__Source records__.
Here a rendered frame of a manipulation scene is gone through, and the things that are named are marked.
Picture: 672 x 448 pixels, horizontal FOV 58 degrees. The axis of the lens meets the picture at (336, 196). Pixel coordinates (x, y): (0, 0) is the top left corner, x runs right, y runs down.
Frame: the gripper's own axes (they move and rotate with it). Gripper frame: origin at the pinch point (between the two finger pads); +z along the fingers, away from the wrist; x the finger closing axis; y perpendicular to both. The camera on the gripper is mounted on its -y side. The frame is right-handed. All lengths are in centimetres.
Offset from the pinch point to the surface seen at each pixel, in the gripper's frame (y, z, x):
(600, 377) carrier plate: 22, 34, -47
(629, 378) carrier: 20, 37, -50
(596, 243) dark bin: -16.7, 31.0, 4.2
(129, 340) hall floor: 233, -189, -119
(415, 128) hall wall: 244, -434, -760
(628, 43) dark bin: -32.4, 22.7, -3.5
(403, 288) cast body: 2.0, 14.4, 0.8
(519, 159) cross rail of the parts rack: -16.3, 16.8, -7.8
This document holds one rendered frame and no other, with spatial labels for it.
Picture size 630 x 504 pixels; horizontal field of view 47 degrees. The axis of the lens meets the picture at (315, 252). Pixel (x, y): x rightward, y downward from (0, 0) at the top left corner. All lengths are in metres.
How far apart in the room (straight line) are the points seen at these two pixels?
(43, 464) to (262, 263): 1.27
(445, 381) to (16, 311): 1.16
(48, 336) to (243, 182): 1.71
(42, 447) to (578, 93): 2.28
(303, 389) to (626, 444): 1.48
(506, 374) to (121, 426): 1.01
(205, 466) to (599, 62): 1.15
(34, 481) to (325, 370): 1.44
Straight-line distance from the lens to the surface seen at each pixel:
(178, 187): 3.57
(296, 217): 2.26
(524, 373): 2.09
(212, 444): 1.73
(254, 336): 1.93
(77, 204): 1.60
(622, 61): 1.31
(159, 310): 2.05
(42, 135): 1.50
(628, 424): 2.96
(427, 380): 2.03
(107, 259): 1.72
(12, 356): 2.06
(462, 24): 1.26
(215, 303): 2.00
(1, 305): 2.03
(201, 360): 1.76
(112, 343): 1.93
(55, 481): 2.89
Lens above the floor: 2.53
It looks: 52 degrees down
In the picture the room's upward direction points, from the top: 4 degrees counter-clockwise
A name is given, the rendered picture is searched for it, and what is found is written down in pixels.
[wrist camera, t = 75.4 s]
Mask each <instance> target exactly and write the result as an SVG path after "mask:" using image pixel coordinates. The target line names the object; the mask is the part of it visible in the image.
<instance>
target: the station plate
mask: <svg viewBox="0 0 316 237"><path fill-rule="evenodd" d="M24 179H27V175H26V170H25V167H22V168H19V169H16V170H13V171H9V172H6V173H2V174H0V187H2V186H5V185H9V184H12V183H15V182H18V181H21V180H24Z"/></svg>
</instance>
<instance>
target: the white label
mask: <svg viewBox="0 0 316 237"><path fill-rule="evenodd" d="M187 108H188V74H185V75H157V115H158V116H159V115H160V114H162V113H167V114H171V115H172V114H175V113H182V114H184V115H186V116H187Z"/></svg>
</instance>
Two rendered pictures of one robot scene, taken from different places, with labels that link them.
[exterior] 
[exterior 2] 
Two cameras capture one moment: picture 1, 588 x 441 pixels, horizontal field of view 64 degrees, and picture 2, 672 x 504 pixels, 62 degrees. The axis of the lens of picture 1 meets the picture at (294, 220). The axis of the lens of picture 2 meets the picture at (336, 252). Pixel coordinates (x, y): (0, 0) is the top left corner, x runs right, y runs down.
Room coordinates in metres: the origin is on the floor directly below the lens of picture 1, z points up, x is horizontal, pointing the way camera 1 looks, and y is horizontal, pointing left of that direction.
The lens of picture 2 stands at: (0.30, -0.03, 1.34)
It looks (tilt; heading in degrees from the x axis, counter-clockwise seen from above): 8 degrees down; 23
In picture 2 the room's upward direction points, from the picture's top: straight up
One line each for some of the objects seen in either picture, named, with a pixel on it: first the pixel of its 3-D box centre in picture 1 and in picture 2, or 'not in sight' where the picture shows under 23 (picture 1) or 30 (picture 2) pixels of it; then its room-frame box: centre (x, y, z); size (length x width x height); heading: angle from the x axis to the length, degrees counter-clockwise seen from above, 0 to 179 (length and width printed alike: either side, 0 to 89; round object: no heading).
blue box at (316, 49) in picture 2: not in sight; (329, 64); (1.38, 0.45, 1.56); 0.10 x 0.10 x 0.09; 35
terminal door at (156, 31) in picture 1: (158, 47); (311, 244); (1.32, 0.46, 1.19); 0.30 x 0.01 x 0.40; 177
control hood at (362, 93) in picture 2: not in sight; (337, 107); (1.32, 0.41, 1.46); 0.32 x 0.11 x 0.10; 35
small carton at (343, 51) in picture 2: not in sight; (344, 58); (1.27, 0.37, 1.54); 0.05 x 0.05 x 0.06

__Task prompt__. Retype exactly the lines of the data above that fall between the line with "(403, 288) cast body: 2.0, 14.4, 0.8" and the line with "(48, 336) to (243, 182): 1.71", inclusive, and add nothing.

__Written answer__.
(403, 288) cast body: 2.0, 14.4, 0.8
(519, 159) cross rail of the parts rack: -16.3, 16.8, -7.8
This document holds one rendered frame and no other, with spatial labels for it.
Picture size 630 x 504 pixels; horizontal field of view 47 degrees. The axis of the lens meets the picture at (315, 252). Pixel (x, y): x rightward, y downward from (0, 0) at the top left corner. All lengths are in metres.
How far apart in the room (straight line) are the points seen at these two pixels?
(43, 464) to (262, 263): 1.27
(445, 381) to (16, 311): 1.16
(48, 336) to (243, 182): 1.71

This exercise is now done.